● **What this task involves**:
From the listing below, copy every line with the word "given".

● **Recorded information**:
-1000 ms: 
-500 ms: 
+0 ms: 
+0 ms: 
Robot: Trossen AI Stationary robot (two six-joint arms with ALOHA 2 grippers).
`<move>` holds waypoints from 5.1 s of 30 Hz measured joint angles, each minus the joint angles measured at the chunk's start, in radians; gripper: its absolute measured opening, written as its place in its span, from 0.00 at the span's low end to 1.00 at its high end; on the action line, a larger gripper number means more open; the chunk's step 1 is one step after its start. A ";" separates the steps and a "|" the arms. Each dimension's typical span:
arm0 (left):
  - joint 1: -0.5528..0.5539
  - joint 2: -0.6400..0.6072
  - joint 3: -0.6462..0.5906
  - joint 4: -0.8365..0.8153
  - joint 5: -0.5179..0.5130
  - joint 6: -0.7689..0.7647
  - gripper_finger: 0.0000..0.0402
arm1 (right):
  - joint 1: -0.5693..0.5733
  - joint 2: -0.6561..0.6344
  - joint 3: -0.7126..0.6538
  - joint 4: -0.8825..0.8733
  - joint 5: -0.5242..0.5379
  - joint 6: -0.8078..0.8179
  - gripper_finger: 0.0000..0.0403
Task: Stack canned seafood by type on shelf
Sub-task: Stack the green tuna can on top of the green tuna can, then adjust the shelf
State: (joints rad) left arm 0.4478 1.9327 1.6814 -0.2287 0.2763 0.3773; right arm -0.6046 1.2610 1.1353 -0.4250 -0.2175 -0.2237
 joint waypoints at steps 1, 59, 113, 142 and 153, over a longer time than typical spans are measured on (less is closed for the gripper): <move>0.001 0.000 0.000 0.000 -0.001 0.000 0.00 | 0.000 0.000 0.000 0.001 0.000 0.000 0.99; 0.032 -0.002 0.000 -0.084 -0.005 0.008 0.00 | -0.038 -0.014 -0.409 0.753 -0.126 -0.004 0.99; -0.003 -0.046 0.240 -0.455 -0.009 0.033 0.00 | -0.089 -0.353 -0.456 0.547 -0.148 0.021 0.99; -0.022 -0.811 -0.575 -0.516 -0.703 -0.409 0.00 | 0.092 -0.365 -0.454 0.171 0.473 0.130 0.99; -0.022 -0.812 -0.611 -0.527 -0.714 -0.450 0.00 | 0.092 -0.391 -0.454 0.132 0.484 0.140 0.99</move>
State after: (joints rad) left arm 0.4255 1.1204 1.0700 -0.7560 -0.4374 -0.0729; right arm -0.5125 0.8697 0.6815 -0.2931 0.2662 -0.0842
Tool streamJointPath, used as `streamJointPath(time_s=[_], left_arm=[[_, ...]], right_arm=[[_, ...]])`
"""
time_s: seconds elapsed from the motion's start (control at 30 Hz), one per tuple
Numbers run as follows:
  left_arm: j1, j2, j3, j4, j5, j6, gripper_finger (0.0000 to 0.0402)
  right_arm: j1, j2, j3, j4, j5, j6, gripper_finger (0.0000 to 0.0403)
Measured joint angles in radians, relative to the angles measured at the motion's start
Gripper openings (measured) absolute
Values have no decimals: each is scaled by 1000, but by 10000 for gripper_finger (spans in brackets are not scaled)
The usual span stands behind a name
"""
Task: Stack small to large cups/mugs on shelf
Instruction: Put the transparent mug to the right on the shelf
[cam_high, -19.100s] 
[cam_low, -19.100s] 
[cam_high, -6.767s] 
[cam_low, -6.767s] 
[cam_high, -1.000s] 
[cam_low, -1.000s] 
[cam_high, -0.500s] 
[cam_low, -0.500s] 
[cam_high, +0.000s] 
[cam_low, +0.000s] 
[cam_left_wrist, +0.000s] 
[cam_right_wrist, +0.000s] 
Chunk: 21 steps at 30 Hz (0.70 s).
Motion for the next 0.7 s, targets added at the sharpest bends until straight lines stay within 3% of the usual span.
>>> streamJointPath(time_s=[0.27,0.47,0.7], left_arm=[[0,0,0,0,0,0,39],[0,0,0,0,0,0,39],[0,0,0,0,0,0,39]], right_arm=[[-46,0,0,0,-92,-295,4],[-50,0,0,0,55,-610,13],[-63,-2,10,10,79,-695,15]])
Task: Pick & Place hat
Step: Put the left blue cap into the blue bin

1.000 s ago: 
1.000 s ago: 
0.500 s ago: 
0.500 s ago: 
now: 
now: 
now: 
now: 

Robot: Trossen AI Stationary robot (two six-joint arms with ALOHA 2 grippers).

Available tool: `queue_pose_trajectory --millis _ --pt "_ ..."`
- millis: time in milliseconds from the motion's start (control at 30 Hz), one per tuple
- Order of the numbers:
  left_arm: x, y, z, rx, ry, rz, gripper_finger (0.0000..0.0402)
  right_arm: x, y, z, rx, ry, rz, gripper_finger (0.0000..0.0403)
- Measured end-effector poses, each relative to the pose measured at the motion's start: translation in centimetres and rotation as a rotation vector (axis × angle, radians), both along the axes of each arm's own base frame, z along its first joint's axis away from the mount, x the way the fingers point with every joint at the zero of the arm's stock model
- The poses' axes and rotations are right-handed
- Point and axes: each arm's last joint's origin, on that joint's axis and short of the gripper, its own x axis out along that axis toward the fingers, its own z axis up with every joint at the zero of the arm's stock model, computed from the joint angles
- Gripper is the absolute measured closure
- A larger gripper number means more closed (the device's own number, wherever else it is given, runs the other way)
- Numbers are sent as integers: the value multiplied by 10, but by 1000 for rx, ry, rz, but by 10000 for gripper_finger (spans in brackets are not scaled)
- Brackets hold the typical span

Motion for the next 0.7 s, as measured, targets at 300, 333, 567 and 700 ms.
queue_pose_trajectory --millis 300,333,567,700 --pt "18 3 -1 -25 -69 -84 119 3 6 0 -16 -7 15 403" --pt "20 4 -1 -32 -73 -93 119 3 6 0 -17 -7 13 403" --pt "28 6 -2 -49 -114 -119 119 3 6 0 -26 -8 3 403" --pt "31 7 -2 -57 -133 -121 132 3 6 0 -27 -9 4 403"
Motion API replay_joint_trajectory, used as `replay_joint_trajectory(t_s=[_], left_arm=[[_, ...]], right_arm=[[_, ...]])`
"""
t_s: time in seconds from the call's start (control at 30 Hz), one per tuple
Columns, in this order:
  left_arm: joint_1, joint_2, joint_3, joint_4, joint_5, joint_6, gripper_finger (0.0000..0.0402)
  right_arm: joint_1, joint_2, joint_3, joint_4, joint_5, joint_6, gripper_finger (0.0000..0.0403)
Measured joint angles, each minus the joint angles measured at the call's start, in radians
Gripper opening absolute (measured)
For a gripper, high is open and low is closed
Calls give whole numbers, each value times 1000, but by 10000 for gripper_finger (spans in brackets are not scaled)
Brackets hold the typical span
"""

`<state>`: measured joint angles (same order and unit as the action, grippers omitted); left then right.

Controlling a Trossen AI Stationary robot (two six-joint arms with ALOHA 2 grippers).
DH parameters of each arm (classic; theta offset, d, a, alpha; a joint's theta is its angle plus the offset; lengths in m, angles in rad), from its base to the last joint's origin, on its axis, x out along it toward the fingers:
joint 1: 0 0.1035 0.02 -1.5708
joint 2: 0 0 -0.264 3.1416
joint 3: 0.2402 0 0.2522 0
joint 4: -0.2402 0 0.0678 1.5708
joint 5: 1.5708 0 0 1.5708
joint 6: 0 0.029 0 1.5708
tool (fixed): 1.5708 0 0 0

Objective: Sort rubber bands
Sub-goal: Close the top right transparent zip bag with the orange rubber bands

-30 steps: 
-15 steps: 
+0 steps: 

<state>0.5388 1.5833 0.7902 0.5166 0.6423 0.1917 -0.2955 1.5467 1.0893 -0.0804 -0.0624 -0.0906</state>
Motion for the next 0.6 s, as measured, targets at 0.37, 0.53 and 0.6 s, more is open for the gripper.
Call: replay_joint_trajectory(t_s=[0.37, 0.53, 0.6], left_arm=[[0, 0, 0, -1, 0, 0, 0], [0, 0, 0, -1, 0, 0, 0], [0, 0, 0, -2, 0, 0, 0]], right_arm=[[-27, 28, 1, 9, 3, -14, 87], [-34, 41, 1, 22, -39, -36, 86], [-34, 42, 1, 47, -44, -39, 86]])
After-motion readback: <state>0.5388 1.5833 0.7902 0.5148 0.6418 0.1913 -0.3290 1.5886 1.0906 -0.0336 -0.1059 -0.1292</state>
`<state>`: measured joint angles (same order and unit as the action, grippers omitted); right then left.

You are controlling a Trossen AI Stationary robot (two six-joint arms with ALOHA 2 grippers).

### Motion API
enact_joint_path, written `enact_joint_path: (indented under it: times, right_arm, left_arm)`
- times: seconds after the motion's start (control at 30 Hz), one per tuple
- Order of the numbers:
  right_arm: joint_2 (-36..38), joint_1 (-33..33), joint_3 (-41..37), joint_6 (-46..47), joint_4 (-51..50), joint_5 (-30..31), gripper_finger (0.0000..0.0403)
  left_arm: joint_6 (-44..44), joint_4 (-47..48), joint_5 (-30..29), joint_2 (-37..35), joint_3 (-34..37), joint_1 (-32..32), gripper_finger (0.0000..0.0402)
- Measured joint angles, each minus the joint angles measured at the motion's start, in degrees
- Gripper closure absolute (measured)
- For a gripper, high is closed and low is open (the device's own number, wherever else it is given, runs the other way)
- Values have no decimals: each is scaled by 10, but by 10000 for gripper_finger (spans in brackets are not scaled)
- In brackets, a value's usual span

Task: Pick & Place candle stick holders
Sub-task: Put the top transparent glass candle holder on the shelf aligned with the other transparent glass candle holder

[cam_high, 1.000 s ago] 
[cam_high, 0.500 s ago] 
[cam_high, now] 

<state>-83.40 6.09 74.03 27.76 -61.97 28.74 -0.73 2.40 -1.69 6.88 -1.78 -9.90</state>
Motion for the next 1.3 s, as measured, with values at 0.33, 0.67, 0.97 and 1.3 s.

● **Answer for this exercise**:
- A larger gripper number means more closed (the device's own number, wherever else it is given, runs the other way)
- For a gripper, high is closed and low is open (the device's own number, wherever else it is given, runs the other way)

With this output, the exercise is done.